The above error is showing up several times a second in the a logs, filling the logs. This error almost always shows up with 2 other errors, one of which indicates a Deadlock. However, the SQL server is showing no locking at all.
Error
Process: AtrsHost (2068)
Module: AtrsHost.exe
Source: Altiris.TaskManagement.Data.AltirisSqlHelper.RepeatForDeadlocks
Description: AltirisSqlHelper.RepeatForDeadlocks(): Non-deadlock exception: Altiris.TaskManagement.Data.TaskExecutionInstanceNotFoundException: Unable to find task instance 00000000-0000-0000-0000-000000000000 in the database.
at Altiris.TaskManagement.Data.TaskExecutionInstance.GetTaskInstance(TaskInstanceGuid taskInstanceGuid)
at Altiris.TaskManagement.Data.TaskExecutionInstance.<>c__DisplayClass2.<DeleteTaskInstance>b__1(DatabaseContext ctx, Object state)
at Altiris.TaskManagement.Data.AltirisSqlHelper.RepeatForDeadlocks(Int32 retries, Int32 sleep, Object state, RepeatForDeadlocksDelegate func)
Process: AtrsHost (2068)
Module: AtrsHost.exe
Source: Altiris.TaskManagement.Data.AltirisSqlHelper.RepeatForDeadlocks
Description: AltirisSqlHelper.RepeatForDeadlocks(): Failed all retries
Process: AtrsHost (2068)
Module: AtrsHost.exe
Source: Altiris.TaskManagement.Maintenance.CleanupTaskDataTask.DeleteExcessWorkingData
Description: CleanupTaskDataTask.DeleteExcessWorkingData(): Error deleting: Altiris.TaskManagement.Data.TaskExecutionInstanceNotFoundException: Unable to find task instance 00000000-0000-0000-0000-000000000000 in the database.
at Altiris.TaskManagement.Data.TaskExecutionInstance.GetTaskInstance(TaskInstanceGuid taskInstanceGuid)
at Altiris.TaskManagement.Data.TaskExecutionInstance.<>c__DisplayClass2.<DeleteTaskInstance>b__1(DatabaseContext ctx, Object state)
at Altiris.TaskManagement.Data.AltirisSqlHelper.RepeatForDeadlocks(Int32 retries, Int32 sleep, Object state, RepeatForDeadlocksDelegate func)
at Altiris.TaskManagement.Data.TaskExecutionInstance.DeleteTaskInstance(TaskInstanceGuid taskInstanceGuid)
at Altiris.TaskManagement.Maintenance.CleanupTaskDataTask.DeleteExcessWorkingData(WaitHandle eventStop).
Environment
Symantec Manaement Platform 7.0 SP3, SP4, SP5
Cause
This issue is caused by following two reasons:
1. The clients have an old task that they are trying to upload status for.
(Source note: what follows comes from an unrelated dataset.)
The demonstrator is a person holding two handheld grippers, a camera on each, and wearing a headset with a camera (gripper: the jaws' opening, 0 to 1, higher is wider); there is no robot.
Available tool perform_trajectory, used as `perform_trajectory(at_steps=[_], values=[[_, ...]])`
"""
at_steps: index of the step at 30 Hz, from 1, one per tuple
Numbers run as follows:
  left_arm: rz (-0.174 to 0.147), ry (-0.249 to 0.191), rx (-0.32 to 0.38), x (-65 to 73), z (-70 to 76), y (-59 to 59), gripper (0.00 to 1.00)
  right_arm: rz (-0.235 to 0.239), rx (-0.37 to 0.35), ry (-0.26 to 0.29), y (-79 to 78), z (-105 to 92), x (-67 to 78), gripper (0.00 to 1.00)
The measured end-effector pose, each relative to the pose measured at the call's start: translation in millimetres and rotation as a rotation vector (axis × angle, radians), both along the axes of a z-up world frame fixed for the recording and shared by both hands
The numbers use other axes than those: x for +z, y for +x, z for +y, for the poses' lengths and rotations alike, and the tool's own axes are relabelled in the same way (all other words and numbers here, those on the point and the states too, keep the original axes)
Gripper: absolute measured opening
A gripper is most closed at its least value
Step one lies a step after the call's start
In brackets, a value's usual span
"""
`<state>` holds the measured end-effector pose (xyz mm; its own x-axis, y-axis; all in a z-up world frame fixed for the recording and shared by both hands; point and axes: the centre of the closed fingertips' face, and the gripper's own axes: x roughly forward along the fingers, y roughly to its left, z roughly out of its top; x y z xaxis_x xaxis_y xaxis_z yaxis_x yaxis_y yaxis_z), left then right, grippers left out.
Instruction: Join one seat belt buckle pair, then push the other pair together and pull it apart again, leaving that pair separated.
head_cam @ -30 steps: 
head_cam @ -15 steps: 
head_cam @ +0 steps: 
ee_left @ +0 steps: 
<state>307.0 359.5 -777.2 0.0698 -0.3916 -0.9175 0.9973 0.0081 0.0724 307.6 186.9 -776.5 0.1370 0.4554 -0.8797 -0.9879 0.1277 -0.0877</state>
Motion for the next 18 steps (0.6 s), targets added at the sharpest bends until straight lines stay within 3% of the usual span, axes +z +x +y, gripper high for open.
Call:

It results in spamming the server with the results from an old or bogus task causing the server to fill up with "junk" data.
2. There is a problem with the cleanup task getting data in the tables out of sync then getting to a point where it just fails.
Any high load on the NS server or high I/O disk values on the SQL (if off-box) should be considered specially while running the work around.
Solution
Possible workarounds as below:
Stop and change the Cleanup Task
What the weekly change is for, is to prevent the errors from showing up again, except once/week. Each time it runs, you should check to see if it ran successfully, and if not, stop it and delete it again. You'll need to continue doing this until a fix can be found.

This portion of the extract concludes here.